When staff have the freedom to manage their own time, they gain the space to be more focused and productive. A great lesson is still a great lesson whether the teacher has planned it while working in the staffroom, at the kitchen table or from a café in town.

As we all know, video calls have their limitations and they will never be quite the same as a proper staff get-together with tea and biscuits. But even if in-person gatherings are back on the agenda, there is no reason to abandon the virtual meeting altogether if it can support flexible working.

Scheduling the occasional online meeting can add welcome flexibility. Similarly, enabling staff to dial into a face-to-face meeting from home, if the technology allows, can make all the difference for someone who is juggling family commitments.

Engaging staff in finding flexible solutions

Staff understand which measures are going to help them work flexibly, and by encouraging staff to work together to find solutions, flexible working is more likely to succeed.

Mr Applewhite believes it is important for staff to take the initiative on flexible options, in collaboration with colleagues, rather than the leadership team making all the decisions.

He explained: “This year we continued with online parents’ evenings, which was a suggestion that came from staff. We have also arranged our INSET day for just before half-term and by starting early and finishing early, everyone gains some extra time, which is good for wellbeing.”

Staff wellbeing has taken on a new importance since Covid took hold, and staff have become used to supporting each other through tough times.

“Our staff recognise we are working hard and putting wellbeing at the forefront.

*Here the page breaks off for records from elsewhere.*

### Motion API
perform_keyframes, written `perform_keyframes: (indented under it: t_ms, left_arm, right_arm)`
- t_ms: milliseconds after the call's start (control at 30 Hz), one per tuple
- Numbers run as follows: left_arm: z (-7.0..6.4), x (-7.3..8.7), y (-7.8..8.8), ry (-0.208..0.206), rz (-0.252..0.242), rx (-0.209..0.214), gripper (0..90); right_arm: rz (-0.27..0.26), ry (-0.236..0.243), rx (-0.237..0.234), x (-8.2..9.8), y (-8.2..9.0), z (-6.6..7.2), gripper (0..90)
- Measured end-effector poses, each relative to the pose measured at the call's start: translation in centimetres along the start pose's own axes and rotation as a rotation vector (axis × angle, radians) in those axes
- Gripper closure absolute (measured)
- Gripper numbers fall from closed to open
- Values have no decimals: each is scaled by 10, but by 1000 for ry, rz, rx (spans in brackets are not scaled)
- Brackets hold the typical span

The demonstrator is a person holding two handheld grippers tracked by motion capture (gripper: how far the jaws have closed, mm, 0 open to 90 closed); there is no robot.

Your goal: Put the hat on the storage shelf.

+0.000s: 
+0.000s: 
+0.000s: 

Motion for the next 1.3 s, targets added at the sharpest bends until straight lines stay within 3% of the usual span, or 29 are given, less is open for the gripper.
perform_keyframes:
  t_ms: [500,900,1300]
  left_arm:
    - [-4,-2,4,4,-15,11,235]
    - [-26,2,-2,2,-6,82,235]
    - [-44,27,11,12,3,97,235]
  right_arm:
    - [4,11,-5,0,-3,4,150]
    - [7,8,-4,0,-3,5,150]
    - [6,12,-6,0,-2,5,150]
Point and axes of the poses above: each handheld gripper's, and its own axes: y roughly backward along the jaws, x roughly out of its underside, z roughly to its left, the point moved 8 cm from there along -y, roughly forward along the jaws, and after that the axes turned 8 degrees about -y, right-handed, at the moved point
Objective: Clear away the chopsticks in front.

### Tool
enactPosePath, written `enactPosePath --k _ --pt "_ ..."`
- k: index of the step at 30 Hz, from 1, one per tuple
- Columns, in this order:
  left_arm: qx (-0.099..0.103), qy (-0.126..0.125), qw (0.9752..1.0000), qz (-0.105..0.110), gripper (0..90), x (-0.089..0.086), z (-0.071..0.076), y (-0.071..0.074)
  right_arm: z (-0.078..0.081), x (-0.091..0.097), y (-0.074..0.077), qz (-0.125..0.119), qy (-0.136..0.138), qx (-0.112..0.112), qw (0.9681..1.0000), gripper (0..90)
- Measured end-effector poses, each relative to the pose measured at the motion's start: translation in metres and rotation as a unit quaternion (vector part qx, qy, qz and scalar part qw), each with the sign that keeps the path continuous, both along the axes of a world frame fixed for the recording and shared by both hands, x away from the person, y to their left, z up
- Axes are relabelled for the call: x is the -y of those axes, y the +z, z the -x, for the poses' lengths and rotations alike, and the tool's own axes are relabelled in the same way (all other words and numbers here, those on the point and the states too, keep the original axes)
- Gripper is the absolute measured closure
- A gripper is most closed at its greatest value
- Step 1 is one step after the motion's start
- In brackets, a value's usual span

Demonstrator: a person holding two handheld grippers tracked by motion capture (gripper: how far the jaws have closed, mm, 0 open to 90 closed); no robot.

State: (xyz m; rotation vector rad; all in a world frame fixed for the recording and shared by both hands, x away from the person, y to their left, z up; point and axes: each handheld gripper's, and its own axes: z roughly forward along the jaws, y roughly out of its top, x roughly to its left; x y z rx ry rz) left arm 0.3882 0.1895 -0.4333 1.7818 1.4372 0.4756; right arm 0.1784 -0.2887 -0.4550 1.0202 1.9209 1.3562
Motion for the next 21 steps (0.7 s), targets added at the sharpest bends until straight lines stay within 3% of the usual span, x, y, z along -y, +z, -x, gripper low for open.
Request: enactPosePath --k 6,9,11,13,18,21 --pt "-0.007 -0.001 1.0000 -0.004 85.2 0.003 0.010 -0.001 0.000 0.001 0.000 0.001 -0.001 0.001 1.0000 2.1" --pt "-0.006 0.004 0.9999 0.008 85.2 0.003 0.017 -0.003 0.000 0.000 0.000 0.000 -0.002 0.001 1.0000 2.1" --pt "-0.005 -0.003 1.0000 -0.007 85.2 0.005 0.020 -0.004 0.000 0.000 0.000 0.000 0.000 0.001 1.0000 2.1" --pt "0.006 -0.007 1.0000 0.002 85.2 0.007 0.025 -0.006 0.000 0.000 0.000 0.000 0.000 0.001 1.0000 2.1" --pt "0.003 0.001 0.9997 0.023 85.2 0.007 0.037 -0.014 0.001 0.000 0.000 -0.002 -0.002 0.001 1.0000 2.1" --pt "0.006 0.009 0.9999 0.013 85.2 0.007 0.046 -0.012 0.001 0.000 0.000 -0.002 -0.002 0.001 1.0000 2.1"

They know we listen and we’re open to dialogue about approaches such as flexible working which can help to make staff feel valued and appreciated,” Mr Applewhite added.

Sharing the benefits of flexible working

Schools may not be able to agree to every flexible working request, but there are bound to be opportunities for school and staff to meet halfway by building elements of flexibility into the school day.

As the government guidance states, school leaders who have already implemented flexible working in their schools are reporting a positive effect on recruitment and retention. Staff are more likely to stay and work for a school which understands their needs rather than searching for a more flexible role elsewhere.

Similarly, the impact of flexible working on staff wellbeing and work/life balance should not be underestimated. A person with a flexible role will be better equipped to give their all when they are at work and that is good for their leaders, colleagues and most importantly, their pupils.

As Mr Applewhite concluded: “Our philosophy is that we welcome flexible working when everything is focused on what’s best for the children.”